▸ **WORK ORDER**: Restate each entry word for word. Keep every detail intact.

▸ **PROVIDED DATA**:

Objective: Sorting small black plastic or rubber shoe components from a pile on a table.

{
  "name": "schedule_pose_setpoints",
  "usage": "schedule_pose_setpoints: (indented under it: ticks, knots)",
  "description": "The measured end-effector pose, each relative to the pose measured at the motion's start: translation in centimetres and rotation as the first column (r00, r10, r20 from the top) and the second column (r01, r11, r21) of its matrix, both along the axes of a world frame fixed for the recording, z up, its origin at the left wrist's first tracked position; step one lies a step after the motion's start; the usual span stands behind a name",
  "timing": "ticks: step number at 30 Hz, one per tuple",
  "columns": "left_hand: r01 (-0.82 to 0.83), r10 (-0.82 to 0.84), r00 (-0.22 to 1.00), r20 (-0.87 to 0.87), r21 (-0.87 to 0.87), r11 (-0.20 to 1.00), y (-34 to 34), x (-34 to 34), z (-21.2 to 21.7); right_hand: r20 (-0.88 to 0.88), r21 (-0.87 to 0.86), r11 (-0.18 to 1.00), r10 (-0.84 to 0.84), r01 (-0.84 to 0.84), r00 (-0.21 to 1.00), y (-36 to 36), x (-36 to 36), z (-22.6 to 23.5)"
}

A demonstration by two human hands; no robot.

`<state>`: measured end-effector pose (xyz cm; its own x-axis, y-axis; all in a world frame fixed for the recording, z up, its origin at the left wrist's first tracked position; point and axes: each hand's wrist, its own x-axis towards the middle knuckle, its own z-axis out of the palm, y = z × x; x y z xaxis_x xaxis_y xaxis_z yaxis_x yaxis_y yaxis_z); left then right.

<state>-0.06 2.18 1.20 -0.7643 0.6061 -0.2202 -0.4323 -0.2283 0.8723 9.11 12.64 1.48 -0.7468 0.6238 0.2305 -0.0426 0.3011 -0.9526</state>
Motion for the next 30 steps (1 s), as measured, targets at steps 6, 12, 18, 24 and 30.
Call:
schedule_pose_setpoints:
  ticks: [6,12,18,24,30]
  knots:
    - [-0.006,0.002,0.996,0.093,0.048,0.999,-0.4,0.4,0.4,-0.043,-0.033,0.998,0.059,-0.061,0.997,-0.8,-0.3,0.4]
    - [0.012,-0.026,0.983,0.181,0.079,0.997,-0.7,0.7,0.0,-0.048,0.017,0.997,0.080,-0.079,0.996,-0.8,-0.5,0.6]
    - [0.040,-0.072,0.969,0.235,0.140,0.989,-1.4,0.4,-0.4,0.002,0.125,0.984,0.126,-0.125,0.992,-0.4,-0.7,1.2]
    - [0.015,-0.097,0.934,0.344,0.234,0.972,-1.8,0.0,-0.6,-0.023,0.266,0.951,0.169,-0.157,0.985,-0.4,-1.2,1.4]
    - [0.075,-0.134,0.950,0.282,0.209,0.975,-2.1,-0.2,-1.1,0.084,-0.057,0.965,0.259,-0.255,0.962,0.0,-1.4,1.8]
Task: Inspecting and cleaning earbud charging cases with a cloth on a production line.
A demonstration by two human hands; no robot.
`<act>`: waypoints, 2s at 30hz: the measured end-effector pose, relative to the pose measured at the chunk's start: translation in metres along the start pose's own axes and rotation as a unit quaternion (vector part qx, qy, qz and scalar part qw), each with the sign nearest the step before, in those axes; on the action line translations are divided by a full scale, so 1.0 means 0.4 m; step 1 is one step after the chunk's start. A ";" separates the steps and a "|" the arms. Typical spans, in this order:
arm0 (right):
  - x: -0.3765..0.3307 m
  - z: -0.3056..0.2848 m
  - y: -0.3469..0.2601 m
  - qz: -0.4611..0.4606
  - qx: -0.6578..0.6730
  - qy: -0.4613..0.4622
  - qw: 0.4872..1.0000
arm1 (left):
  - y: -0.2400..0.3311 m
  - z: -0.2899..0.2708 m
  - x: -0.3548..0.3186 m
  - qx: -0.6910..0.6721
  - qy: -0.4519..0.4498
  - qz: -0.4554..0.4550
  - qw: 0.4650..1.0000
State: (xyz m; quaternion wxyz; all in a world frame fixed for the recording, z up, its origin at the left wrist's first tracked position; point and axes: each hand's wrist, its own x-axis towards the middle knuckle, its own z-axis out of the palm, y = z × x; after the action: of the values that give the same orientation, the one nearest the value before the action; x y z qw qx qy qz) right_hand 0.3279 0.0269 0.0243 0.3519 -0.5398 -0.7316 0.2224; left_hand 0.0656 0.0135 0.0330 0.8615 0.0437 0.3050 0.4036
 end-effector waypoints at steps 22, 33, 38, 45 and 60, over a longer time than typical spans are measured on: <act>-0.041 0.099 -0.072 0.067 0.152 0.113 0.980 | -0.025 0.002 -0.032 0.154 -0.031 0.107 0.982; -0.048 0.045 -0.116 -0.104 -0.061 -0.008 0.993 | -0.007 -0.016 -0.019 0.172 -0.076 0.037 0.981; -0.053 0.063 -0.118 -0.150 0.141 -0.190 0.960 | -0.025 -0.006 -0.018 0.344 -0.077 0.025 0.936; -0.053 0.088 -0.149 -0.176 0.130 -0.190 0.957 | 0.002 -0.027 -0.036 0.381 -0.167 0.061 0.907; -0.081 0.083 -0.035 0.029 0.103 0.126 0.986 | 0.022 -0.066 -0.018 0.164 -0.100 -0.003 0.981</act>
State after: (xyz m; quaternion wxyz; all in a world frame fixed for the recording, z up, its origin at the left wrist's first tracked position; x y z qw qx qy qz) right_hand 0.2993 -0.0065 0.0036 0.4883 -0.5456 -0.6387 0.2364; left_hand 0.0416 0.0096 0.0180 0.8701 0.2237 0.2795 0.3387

▸ **ANSWER SPACE**:
Objective: Sorting small black plastic or rubber shoe components from a pile on a table.

{
  "name": "schedule_pose_setpoints",
  "usage": "schedule_pose_setpoints: (indented under it: ticks, knots)",
  "description": "The measured end-effector pose, each relative to the pose measured at the motion's start: translation in centimetres and rotation as the first column (r00, r10, r20 from the top) and the second column (r01, r11, r21) of its matrix, both along the axes of a world frame fixed for the recording, z up, its origin at the left wrist's first tracked position; step one lies a step after the motion's start; the usual span stands behind a name",
  "timing": "ticks: step number at 30 Hz, one per tuple",
  "columns": "left_hand: r01 (-0.82 to 0.83), r10 (-0.82 to 0.84), r00 (-0.22 to 1.00), r20 (-0.87 to 0.87), r21 (-0.87 to 0.87), r11 (-0.20 to 1.00), y (-34 to 34), x (-34 to 34), z (-21.2 to 21.7); right_hand: r20 (-0.88 to 0.88), r21 (-0.87 to 0.86), r11 (-0.18 to 1.00), r10 (-0.84 to 0.84), r01 (-0.84 to 0.84), r00 (-0.21 to 1.00), y (-36 to 36), x (-36 to 36), z (-22.6 to 23.5)"
}

A demonstration by two human hands; no robot.

`<state>`: measured end-effector pose (xyz cm; its own x-axis, y-axis; all in a world frame fixed for the recording, z up, its origin at the left wrist's first tracked position; point and axes: each hand's wrist, its own x-axis towards the middle knuckle, its own z-axis out of the palm, y = z × x; x y z xaxis_x xaxis_y xaxis_z yaxis_x yaxis_y yaxis_z); left then right.

<state>-0.06 2.18 1.20 -0.7643 0.6061 -0.2202 -0.4323 -0.2283 0.8723 9.11 12.64 1.48 -0.7468 0.6238 0.2305 -0.0426 0.3011 -0.9526</state>
Motion for the next 30 steps (1 s), as measured, targets at steps 6, 12, 18, 24 and 30.
Call:
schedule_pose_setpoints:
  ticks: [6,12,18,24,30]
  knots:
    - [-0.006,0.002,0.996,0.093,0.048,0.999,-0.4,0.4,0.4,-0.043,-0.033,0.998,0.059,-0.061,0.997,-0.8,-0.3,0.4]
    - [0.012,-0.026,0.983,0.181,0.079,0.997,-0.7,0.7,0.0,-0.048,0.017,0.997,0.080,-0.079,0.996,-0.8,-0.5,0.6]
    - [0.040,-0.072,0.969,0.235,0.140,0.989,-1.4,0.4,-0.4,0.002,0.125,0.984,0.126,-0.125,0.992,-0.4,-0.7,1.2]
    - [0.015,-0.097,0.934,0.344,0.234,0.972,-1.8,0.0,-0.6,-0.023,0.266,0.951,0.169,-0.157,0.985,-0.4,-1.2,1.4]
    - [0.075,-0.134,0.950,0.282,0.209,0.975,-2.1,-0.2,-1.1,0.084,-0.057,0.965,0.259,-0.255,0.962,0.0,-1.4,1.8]
Task: Inspecting and cleaning earbud charging cases with a cloth on a production line.
A demonstration by two human hands; no robot.
`<act>`: waypoints, 2s at 30hz: the measured end-effector pose, relative to the pose measured at the chunk's start: translation in metres along the start pose's own axes and rotation as a unit quaternion (vector part qx, qy, qz and scalar part qw), each with the sign nearest the step before, in those axes; on the action line translations are divided by a full scale, so 1.0 means 0.4 m; step 1 is one step after the chunk's start. A ";" separates the steps and a "|" the arms. Typical spans, in this order:
arm0 (right):
  - x: -0.3765..0.3307 m
  - z: -0.3056..0.2848 m
  - y: -0.3469..0.2601 m
  - qz: -0.4611..0.4606
  - qx: -0.6578..0.6730
  - qy: -0.4613..0.4622
  - qw: 0.4872..1.0000
arm1 (left):
  - y: -0.2400..0.3311 m
  - z: -0.2899..0.2708 m
  - x: -0.3548..0.3186 m
  - qx: -0.6910..0.6721
  - qy: -0.4519..0.4498
  - qz: -0.4554..0.4550
  - qw: 0.4650..1.0000
State: (xyz m; quaternion wxyz; all in a world frame fixed for the recording, z up, its origin at the left wrist's first tracked position; point and axes: each hand's wrist, its own x-axis towards the middle knuckle, its own z-axis out of the palm, y = z × x; after the action: of the values that give the same orientation, the one nearest the value before the action; x y z qw qx qy qz) right_hand 0.3279 0.0269 0.0243 0.3519 -0.5398 -0.7316 0.2224; left_hand 0.0656 0.0135 0.0330 0.8615 0.0437 0.3050 0.4036
 end-effector waypoints at steps 22, 33, 38, 45 and 60, over a longer time than typical spans are measured on: <act>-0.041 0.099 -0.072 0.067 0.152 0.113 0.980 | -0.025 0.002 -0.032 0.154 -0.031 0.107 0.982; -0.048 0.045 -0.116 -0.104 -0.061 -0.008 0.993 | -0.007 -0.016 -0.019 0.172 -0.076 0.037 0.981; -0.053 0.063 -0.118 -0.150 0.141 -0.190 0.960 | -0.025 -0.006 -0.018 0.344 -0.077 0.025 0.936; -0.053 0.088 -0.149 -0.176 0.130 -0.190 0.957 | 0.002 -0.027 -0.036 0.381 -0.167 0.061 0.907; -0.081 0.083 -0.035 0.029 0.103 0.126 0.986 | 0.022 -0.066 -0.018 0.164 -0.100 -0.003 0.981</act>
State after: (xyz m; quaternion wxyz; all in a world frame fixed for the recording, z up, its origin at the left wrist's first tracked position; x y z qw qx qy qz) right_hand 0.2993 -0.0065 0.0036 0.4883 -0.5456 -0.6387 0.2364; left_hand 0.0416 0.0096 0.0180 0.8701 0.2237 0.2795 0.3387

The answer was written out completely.